### WHAT THE TASK REQUIRES
Return only the stretch of the material below that begins with the line containing "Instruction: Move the" and ends with the line containing "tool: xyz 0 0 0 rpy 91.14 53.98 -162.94", exactly; both of those lines belong to it.

### DATA SEGMENT
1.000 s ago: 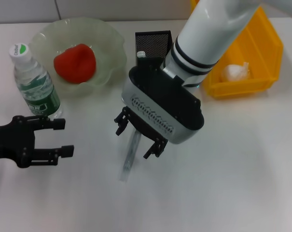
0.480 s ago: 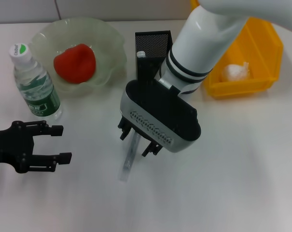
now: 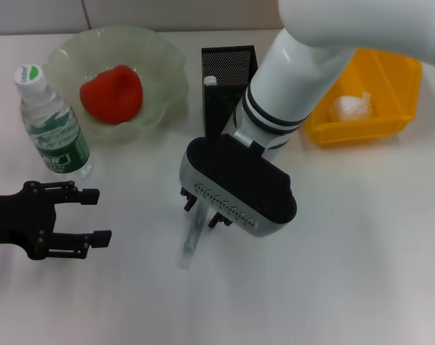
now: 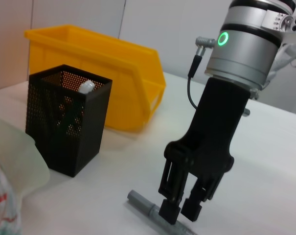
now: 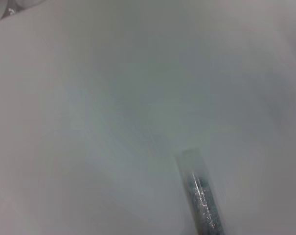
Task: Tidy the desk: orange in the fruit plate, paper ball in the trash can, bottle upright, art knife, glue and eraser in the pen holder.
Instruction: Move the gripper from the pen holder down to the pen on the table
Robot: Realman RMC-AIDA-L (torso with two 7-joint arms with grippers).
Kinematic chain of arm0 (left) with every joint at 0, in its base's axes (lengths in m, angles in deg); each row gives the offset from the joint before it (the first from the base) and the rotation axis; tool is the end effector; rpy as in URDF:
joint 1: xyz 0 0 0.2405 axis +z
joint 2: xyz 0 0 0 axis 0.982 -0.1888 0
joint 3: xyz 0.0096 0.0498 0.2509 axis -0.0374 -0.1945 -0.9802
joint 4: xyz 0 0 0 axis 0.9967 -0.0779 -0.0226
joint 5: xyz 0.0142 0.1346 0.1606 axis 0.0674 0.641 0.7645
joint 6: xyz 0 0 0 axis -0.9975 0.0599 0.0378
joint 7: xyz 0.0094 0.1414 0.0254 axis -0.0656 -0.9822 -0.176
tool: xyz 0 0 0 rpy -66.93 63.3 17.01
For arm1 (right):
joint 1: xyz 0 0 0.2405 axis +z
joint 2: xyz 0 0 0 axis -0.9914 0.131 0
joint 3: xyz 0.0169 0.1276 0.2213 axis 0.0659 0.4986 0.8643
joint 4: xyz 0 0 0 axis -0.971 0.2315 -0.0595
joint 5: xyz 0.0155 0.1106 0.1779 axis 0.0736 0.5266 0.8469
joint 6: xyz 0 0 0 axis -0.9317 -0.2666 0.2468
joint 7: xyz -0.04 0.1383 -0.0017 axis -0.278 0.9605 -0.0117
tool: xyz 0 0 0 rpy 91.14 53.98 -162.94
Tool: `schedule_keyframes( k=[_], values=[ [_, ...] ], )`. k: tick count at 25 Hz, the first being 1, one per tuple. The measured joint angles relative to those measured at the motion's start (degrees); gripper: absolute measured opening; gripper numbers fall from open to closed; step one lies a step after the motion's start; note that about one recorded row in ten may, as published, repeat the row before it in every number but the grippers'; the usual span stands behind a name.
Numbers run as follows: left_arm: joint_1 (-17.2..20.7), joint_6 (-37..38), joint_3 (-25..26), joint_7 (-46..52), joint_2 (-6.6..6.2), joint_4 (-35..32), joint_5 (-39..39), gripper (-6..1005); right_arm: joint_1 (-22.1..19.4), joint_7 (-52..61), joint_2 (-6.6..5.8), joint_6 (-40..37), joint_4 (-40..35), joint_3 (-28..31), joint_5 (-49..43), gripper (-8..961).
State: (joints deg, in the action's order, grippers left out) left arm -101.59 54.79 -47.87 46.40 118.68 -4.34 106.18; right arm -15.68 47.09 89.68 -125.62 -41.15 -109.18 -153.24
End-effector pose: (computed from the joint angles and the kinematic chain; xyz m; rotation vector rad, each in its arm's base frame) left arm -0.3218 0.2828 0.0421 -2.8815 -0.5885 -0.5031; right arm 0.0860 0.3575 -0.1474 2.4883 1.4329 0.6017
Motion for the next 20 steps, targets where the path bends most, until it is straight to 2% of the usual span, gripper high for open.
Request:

### COMPLETED TASK
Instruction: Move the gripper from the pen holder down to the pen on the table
Robot: Realman RMC-AIDA-L (torso with two 7-joint arms with grippers).
Kinematic chain of arm0 (left) with every joint at 0, in its base's axes (lengths in m, angles in deg); each row gives the offset from the joint before it (the first from the base) and the rotation axis; tool is the end effector; rpy as in URDF:
joint 1: xyz 0 0 0.2405 axis +z
joint 2: xyz 0 0 0 axis 0.982 -0.1888 0
joint 3: xyz 0.0096 0.0498 0.2509 axis -0.0374 -0.1945 -0.9802
joint 4: xyz 0 0 0 axis 0.9967 -0.0779 -0.0226
joint 5: xyz 0.0142 0.1346 0.1606 axis 0.0674 0.641 0.7645
joint 6: xyz 0 0 0 axis -0.9975 0.0599 0.0378
joint 7: xyz 0.0094 0.1414 0.0254 axis -0.0656 -0.9822 -0.176
tool: xyz 0 0 0 rpy -66.93 63.3 17.01
For arm1 (right):
joint 1: xyz 0 0 0.2405 axis +z
joint 2: xyz 0 0 0 axis -0.9914 0.131 0
joint 3: xyz 0.0169 0.1276 0.2213 axis 0.0659 0.4986 0.8643
joint 4: xyz 0 0 0 axis -0.971 0.2315 -0.0595
joint 5: xyz 0.0155 0.1106 0.1779 axis 0.0736 0.5266 0.8469
joint 6: xyz 0 0 0 axis -0.9317 -0.2666 0.2468
joint 7: xyz -0.04 0.1383 -0.0017 axis -0.278 0.9605 -0.0117
tool: xyz 0 0 0 rpy 91.14 53.98 -162.94

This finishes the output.